▶ **Exercise goal**: Both the line below containing "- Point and" and the line containing "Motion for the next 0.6", along with every line between them, should be repeated exactly; no other line belongs in the answer.

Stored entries

◆ ◆ ◆ ◆

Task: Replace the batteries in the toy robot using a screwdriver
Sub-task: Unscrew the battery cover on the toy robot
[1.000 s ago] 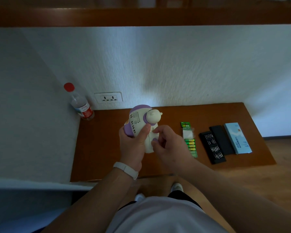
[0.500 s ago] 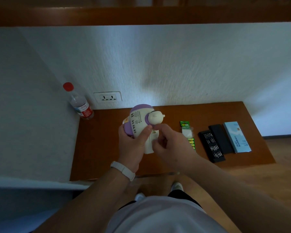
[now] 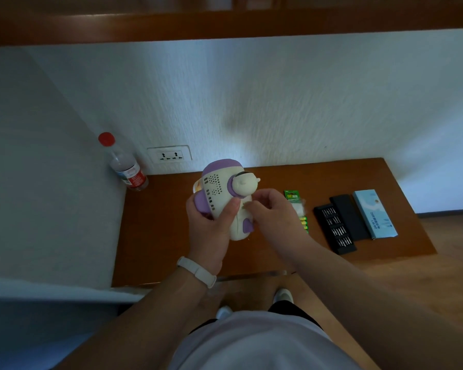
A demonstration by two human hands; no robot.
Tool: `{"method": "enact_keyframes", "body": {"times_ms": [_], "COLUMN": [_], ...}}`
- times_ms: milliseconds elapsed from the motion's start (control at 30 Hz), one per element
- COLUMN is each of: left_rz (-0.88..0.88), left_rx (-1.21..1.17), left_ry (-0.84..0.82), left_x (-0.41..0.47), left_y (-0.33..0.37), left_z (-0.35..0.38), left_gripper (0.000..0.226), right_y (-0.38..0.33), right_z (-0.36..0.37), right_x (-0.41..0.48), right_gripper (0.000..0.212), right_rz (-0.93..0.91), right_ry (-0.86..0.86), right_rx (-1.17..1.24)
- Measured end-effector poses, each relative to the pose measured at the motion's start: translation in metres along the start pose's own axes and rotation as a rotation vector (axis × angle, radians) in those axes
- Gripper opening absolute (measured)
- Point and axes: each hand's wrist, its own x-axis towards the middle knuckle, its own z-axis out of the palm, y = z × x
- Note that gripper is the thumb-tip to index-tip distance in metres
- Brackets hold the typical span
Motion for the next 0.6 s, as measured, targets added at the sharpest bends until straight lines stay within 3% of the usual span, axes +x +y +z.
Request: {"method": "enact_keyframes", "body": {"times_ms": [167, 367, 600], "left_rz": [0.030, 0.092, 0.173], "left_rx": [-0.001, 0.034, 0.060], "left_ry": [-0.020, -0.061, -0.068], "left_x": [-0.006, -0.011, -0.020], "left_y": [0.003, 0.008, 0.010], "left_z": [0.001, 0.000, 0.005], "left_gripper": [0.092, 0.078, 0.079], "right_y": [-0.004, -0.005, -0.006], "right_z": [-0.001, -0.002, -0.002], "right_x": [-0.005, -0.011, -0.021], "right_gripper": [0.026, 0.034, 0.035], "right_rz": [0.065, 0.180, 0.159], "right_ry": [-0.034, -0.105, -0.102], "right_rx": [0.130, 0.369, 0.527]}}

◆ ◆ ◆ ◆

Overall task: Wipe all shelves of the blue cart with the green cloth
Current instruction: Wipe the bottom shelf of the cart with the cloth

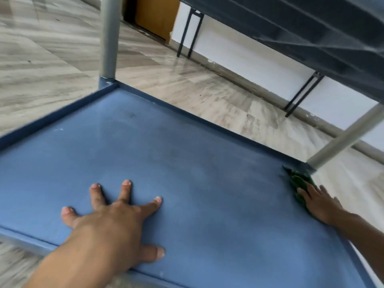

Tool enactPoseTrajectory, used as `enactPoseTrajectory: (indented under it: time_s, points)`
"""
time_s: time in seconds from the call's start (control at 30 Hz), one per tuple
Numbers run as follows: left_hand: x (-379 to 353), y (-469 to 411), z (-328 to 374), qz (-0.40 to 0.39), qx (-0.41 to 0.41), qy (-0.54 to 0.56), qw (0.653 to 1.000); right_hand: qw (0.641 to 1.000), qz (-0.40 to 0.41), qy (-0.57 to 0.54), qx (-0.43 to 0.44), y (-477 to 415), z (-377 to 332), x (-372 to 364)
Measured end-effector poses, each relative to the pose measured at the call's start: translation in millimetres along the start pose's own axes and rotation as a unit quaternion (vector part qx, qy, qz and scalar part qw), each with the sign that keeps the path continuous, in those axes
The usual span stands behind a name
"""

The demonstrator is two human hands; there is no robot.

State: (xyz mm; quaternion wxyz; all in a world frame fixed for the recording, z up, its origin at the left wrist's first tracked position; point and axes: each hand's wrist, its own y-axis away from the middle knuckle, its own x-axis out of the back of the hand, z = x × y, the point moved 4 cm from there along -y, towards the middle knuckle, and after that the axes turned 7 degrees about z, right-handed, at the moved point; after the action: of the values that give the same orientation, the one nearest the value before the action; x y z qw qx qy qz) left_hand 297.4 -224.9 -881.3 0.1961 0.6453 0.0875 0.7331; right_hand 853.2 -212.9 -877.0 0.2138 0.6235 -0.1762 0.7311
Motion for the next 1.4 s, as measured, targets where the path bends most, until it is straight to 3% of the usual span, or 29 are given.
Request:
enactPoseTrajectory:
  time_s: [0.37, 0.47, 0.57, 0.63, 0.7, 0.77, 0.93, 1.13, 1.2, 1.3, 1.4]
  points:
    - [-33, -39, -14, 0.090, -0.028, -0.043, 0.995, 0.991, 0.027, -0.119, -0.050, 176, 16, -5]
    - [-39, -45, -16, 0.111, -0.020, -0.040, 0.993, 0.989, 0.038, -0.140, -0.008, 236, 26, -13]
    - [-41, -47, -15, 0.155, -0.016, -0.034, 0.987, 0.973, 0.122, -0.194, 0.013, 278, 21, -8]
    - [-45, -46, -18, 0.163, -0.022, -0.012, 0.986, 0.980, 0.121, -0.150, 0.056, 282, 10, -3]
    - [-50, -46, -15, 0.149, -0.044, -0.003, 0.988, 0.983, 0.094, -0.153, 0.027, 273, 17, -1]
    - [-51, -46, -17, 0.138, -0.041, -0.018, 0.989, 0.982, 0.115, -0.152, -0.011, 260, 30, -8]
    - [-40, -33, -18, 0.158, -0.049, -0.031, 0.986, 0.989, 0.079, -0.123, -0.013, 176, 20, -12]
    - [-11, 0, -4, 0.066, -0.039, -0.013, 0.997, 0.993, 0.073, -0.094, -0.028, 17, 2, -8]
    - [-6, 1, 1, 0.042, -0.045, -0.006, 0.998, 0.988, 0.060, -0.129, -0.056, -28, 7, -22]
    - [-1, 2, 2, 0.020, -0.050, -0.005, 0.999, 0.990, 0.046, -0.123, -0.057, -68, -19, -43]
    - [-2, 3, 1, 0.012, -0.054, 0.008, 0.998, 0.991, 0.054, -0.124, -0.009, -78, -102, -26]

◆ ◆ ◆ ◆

▶ **Your response**:
- Point and axes: each hand's wrist, its own x-axis towards the middle knuckle, its own z-axis out of the palm, y = z × x
- Note that gripper is the thumb-tip to index-tip distance in metres
- Brackets hold the typical span
Motion for the next 0.6 s, as measured, targets added at the sharpest bends until straight lines stay within 3% of the usual span, axes +x +y +z.

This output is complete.